Milano Insomma, la questione galleggia da anni ma solo adesso diventa pubblica. Con un bel po’ di polemica. Discografici contro network radiofonici. O viceversa. Motivo: il prezzo dei diritti fonografici che ogni emittente deve versare in cambio della trasmissione di brani musicali. In sostanza, le canzoni sono dei discografici (in tutti i vari modi che qui è inutile elencare) e chi le utilizza paga. Riassunto. Nelle scorse settimane, il consorzio che rappresenta circa trecento aziende del settore (Scf) ha chiesto un adeguamento dei compensi in base alle medie europee a Rtl 102.5, Radio 105, Rds, Radio Monte Carlo, Virgin Radio, Radio Deejay, Radio Capital, M2O, Radio 101 e Radio Italia. In sostanza, il presidente Saverio Lupica ha spiegato che «i diritti riconosciuti dalle radio, calcolati sui ricavi lordi, erano l’1 per cento fino al 2006. Ora chiediamo che passino al 2 per cento, con il saldo degli arretrati che in quasi tre anni sono pari a cinque milioni di euro». Per fare un confronto, in Spagna i compensi sono del 2 per cento, in Francia e Gran Bretagna superano il 4, in Germania sono al 5.6 per cento.

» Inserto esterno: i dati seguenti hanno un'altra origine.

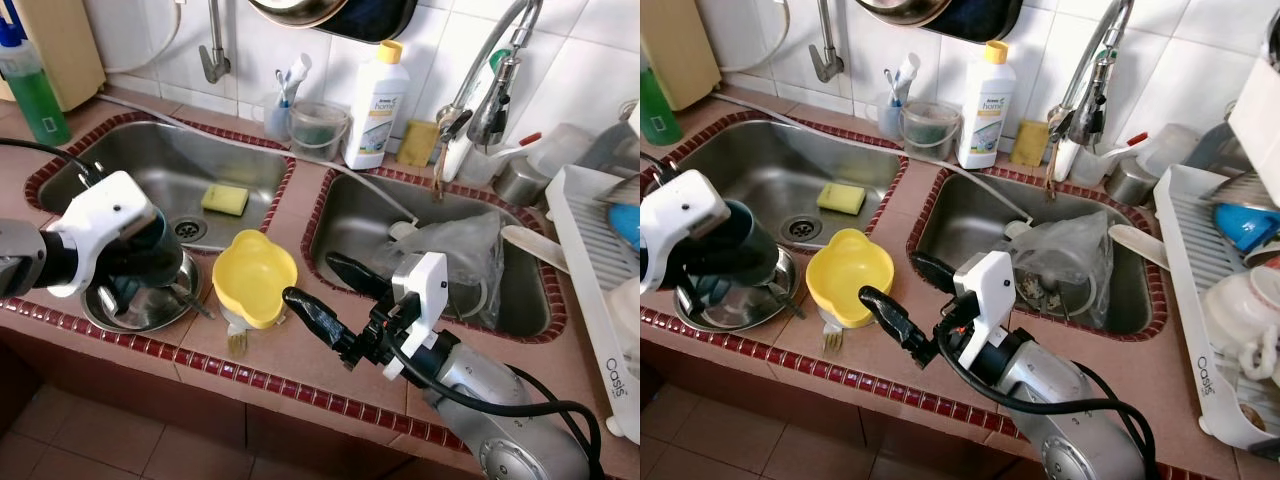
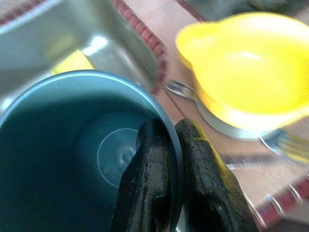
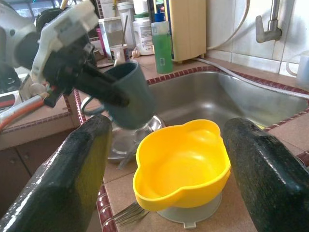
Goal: Kitchen organization
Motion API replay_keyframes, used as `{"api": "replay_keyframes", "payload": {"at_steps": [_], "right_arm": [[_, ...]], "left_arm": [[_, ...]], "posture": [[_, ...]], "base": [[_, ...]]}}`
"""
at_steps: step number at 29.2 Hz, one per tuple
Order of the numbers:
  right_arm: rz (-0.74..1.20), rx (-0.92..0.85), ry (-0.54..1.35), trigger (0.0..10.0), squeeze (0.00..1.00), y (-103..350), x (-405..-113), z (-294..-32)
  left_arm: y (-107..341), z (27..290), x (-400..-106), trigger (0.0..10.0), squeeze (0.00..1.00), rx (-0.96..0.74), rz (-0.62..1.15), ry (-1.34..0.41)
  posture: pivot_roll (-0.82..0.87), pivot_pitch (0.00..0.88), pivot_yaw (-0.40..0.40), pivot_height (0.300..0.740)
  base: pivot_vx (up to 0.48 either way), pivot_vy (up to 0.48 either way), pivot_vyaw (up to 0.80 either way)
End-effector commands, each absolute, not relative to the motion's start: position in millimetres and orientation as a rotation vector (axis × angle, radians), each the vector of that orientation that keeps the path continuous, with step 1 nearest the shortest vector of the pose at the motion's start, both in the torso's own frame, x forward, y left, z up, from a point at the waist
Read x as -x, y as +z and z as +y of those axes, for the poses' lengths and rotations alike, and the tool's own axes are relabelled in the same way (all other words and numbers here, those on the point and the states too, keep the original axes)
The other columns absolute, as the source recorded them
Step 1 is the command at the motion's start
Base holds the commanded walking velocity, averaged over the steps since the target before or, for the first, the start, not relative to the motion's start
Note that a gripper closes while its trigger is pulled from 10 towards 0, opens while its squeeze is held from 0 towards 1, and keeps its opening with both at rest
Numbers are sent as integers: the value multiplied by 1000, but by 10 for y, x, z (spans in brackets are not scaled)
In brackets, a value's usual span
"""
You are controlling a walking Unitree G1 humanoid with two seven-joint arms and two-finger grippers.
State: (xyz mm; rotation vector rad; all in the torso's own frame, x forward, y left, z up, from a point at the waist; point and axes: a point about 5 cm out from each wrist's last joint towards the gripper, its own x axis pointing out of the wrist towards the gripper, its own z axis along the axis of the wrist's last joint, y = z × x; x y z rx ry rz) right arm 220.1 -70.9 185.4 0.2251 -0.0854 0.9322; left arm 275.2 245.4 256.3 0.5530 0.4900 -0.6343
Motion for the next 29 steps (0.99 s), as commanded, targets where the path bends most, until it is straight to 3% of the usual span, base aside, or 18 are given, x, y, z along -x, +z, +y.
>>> {"api": "replay_keyframes", "payload": {"at_steps": [1,10,29], "right_arm": [[-83,-220,930,10000,0,1846,-2222,-722],[-93,-226,930,10000,0,1851,-2233,-704],[-101,-225,933,10000,0,1856,-2238,-699]], "left_arm": [[2694,2494,-2792,10000,0,-551,420,-581],[2729,2557,-2973,10000,0,-505,313,-442],[2621,2514,-2987,10000,0,-490,321,-456]], "posture": [[116,36,-93,740],[115,37,-92,740],[111,28,-96,740]], "base": [[0,0,0],[0,0,0],[0,0,0]]}}
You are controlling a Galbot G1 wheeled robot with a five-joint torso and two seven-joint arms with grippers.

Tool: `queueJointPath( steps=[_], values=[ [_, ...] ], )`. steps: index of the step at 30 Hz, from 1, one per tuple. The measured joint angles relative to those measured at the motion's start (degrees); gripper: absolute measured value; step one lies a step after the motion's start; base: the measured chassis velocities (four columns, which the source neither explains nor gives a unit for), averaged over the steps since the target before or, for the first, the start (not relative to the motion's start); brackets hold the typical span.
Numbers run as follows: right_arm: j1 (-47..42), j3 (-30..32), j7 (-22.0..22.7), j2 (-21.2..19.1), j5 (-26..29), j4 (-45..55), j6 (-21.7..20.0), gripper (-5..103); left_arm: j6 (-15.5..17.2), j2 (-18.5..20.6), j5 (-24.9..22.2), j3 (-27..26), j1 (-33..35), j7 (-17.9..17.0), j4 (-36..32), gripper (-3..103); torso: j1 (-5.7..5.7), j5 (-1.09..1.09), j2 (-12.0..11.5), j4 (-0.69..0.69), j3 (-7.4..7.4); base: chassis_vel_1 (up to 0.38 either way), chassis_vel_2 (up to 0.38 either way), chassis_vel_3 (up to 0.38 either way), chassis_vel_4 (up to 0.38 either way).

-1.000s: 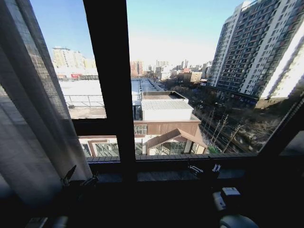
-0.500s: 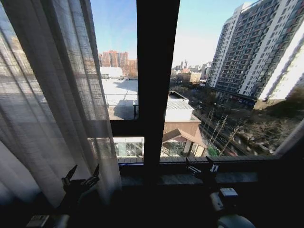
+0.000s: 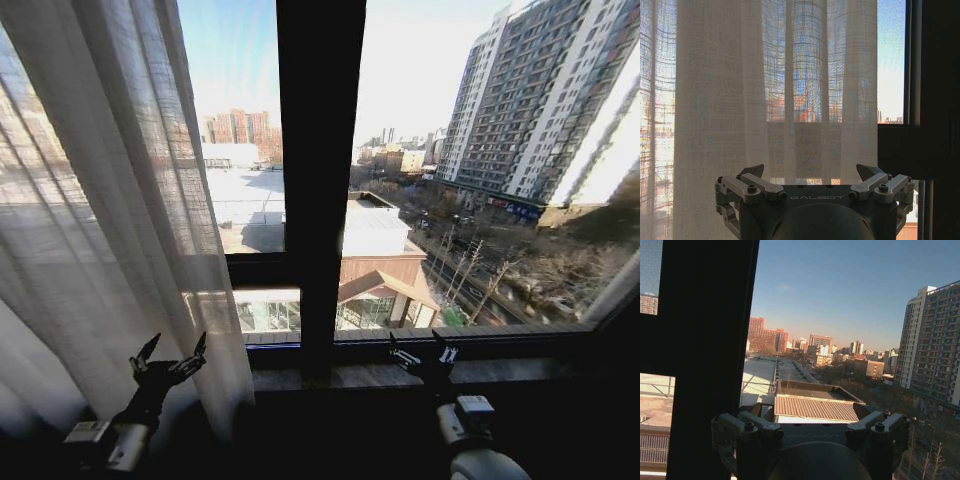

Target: Open the curtains by pulling them apart, changing their state from closed to fully open.

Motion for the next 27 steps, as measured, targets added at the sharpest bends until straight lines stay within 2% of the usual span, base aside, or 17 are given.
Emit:
queueJointPath(
  steps=[7, 15, 21, 24, 25, 27],
  values=[
    [-0.34, 0.37, 0.02, 0.70, -0.94, -0.44, 0.56, 100, 0.91, 4.42, -2.57, 1.19, -5.00, -0.36, 4.01, 100, 0.00, 0.07, 0.00, -0.01, 0.00, 0.002, 0.004, -0.005, -0.007],
    [-0.61, 0.70, 0.06, 1.15, -1.59, -0.75, 0.98, 100, 1.03, 8.71, -4.58, 2.92, -10.20, -0.30, 10.47, 100, 0.00, 0.04, 0.00, 0.00, 0.00, 0.000, 0.000, 0.000, 0.000],
    [-0.66, 0.90, 0.11, 1.91, -2.08, -0.92, 1.12, 100, 1.19, 11.29, -6.31, 3.98, -12.96, 1.53, 14.01, 101, 0.01, 0.06, -0.01, 0.00, 0.00, 0.000, 0.000, 0.000, 0.000],
    [-0.57, 0.58, 0.13, 2.54, -2.86, -1.16, 1.21, 100, 1.20, 11.72, -6.49, 4.33, -12.74, 2.97, 14.41, 86, 0.00, 0.06, 0.00, 0.00, 0.00, 0.000, 0.000, 0.000, 0.000],
    [-0.57, 0.58, 0.13, 2.54, -2.86, -1.16, 1.21, 100, 1.20, 11.72, -6.49, 4.33, -12.74, 2.97, 14.41, 86, 0.00, 0.06, 0.00, 0.00, 0.00, 0.000, 0.000, 0.000, 0.000],
    [-0.61, 0.36, 0.13, 2.87, -3.21, -1.16, 1.25, 100, 1.21, 11.72, -6.54, 4.24, -12.33, 3.33, 14.12, 75, 0.01, 0.05, 0.00, 0.01, 0.00, 0.000, 0.000, 0.000, 0.000]
  ],
)
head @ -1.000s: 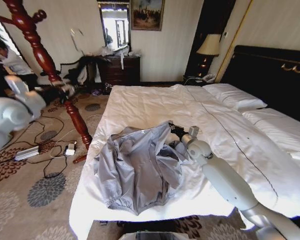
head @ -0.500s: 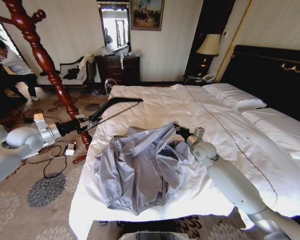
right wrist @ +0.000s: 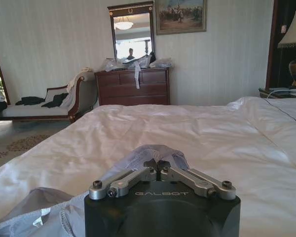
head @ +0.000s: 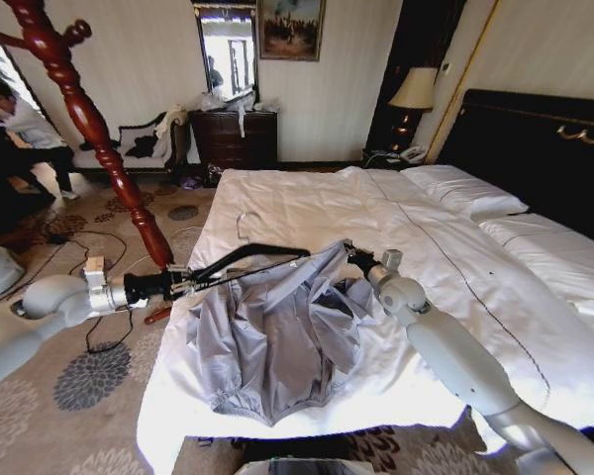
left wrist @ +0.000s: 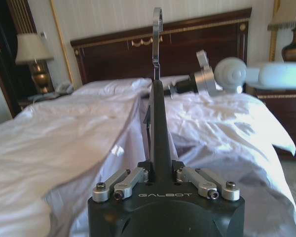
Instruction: Pick up the clothes from the bed and hang them on the clothes hanger.
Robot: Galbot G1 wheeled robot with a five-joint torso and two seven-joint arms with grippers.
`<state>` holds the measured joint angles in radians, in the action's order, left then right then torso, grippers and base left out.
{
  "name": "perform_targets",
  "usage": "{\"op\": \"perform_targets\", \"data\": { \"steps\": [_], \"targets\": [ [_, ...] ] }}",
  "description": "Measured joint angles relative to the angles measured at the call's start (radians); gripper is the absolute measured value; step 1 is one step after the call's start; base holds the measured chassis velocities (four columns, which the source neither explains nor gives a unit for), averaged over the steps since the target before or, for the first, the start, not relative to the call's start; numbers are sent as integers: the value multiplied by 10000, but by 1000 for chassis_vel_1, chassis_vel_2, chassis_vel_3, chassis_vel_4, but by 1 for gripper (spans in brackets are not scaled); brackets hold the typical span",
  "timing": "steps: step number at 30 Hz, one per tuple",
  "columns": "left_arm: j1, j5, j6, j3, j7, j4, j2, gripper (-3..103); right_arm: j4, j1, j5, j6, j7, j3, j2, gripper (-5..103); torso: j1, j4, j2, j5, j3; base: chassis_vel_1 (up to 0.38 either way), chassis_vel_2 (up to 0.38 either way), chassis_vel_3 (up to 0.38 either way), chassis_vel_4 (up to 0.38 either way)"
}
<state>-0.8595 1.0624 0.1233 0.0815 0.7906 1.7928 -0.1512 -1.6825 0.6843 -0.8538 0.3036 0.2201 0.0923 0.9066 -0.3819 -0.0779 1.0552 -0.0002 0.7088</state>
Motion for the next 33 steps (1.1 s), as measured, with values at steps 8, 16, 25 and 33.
{"op": "perform_targets", "data": {
  "steps": [8,16,25,33],
  "targets": [
    [-299,-206,-242,-112,-251,-23,-538,18,-377,26,-139,-2,30,75,-128,0,1,-3,0,1,0,0,0,0,0],
    [-236,-543,-523,-403,-597,-356,-1359,18,-677,133,-368,-1,69,132,-165,0,0,-1,0,5,0,0,0,0,0],
    [1168,-523,-849,-1808,-951,-488,-2034,18,-1244,90,-762,38,137,161,-347,0,0,-2,0,2,0,0,0,0,0],
    [2649,-586,-939,-3772,-1269,-864,-2510,18,-1584,63,-1089,132,275,161,-390,0,-1,-3,0,3,1,0,0,0,0]
  ]
}}
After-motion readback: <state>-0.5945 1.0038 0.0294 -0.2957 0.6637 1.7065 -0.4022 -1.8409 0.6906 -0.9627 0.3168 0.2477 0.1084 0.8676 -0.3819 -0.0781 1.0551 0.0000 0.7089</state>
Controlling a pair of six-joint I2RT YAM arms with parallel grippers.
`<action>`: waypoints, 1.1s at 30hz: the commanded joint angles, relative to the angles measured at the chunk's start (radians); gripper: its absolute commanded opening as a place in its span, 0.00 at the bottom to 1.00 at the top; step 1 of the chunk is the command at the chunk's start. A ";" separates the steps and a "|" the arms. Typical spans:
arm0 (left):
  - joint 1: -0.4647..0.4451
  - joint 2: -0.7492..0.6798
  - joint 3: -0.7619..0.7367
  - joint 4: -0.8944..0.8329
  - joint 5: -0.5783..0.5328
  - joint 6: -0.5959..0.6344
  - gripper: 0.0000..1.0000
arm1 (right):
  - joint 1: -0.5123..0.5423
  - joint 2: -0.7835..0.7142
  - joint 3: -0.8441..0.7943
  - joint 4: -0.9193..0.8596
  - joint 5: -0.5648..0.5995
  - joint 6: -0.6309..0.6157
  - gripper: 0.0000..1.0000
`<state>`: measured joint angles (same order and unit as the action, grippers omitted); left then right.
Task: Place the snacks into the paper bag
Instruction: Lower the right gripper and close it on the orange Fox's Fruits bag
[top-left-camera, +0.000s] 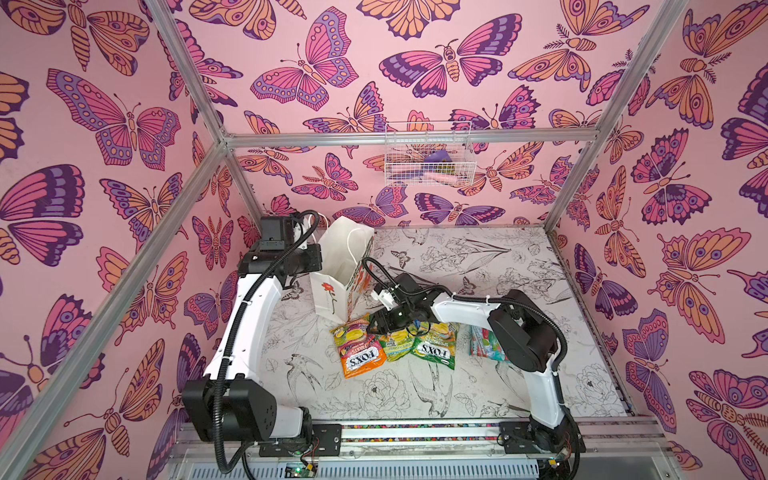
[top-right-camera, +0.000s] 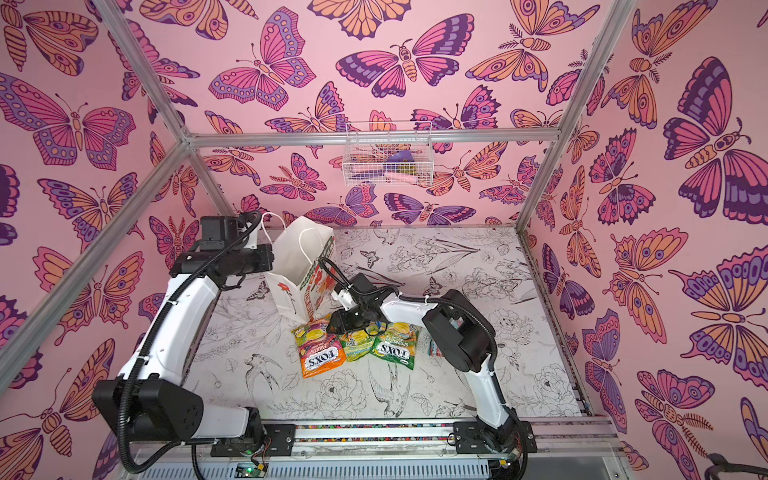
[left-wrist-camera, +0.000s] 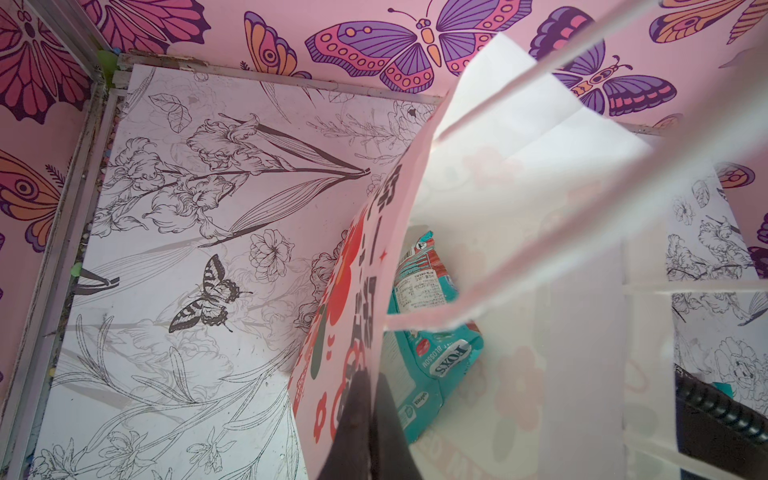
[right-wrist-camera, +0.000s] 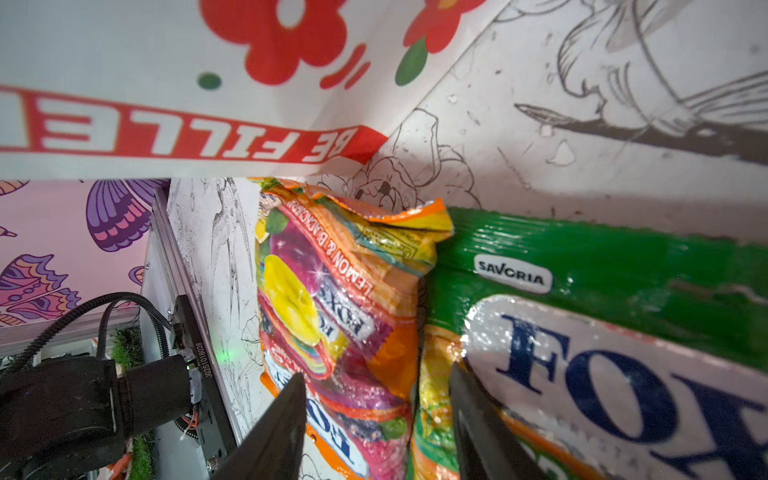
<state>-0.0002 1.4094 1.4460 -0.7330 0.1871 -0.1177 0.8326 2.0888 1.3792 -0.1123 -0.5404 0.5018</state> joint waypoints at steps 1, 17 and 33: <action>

A questa richiesta, secondo i discografici all’inizio di maggio i dieci network hanno risposto più o meno che non trasmetteranno nuovi brani. E in molti casi è così. Come si capisce, una situazione tesa, se non altro perché il settore musicale è in condizioni difficili se non disperate. Ieri lo stato maggiore della discografia, a partire da Enzo Mazza della Fimi fino a Marco Alboni della Emi, Massimo Giuliano della Warner, Filippo Sugar della Sugar, Alessandro Massara di Universal e Andrea Rosi della Sony, si è presentato per chiarire la situazione. «Non è una guerra contro le radio», ha detto Sugar. «Però il loro è un ricatto», ha precisato Alboni. Mazza è andato giù duro: «Le radio pagano più di energia elettrica che di diritti». Mentre Sugar ha concluso con un dettaglio contabile che di per sé fa riflettere: «Il fatturato aggregato delle dieci radio nazionali con cui ci stiamo confrontando è superiore di quasi il 50 per cento al fatturato globale dell’industria discografica italiana». Una forbice evidente ed è inevitabile che a breve si arrivi a un accordo, nonostante il clima sia ancora teso. Per esempio Lorenzo Suraci di Rtl 102.5, uno che la radio la fa con una passione d’altri tempi con risultati eccezionali, ha subito replicato che «Rtl 102.5 corrisponde alla società Scf il 3.5 per cento del fatturato lordo del cosiddetto “reddito fonogrammi” in base al contratto controfirmato il 29 ottobre 2004. L’ultima rata versata è del marzo 2010». Aggiungendo: «È oltremodo falso che le radio boicottino la nuova musica. Rtl 102.5 trasmette in questi giorni i nuovi dischi di Dalla e De Gregori, Renato Zero, Mario Biondi, Neffa, J Ax, Ddg e Prince Royce».


In ogni caso, il danno che subiscono gli artisti (a qualcuno dei quali qualche network ha anche proposto una liberatoria) è molto grave. Niente radio, molta meno visibilità. Meno visibilità, meno vendite. E nell’asfissia discografica degli ultimi anni, non è un dettaglio da far finta di niente.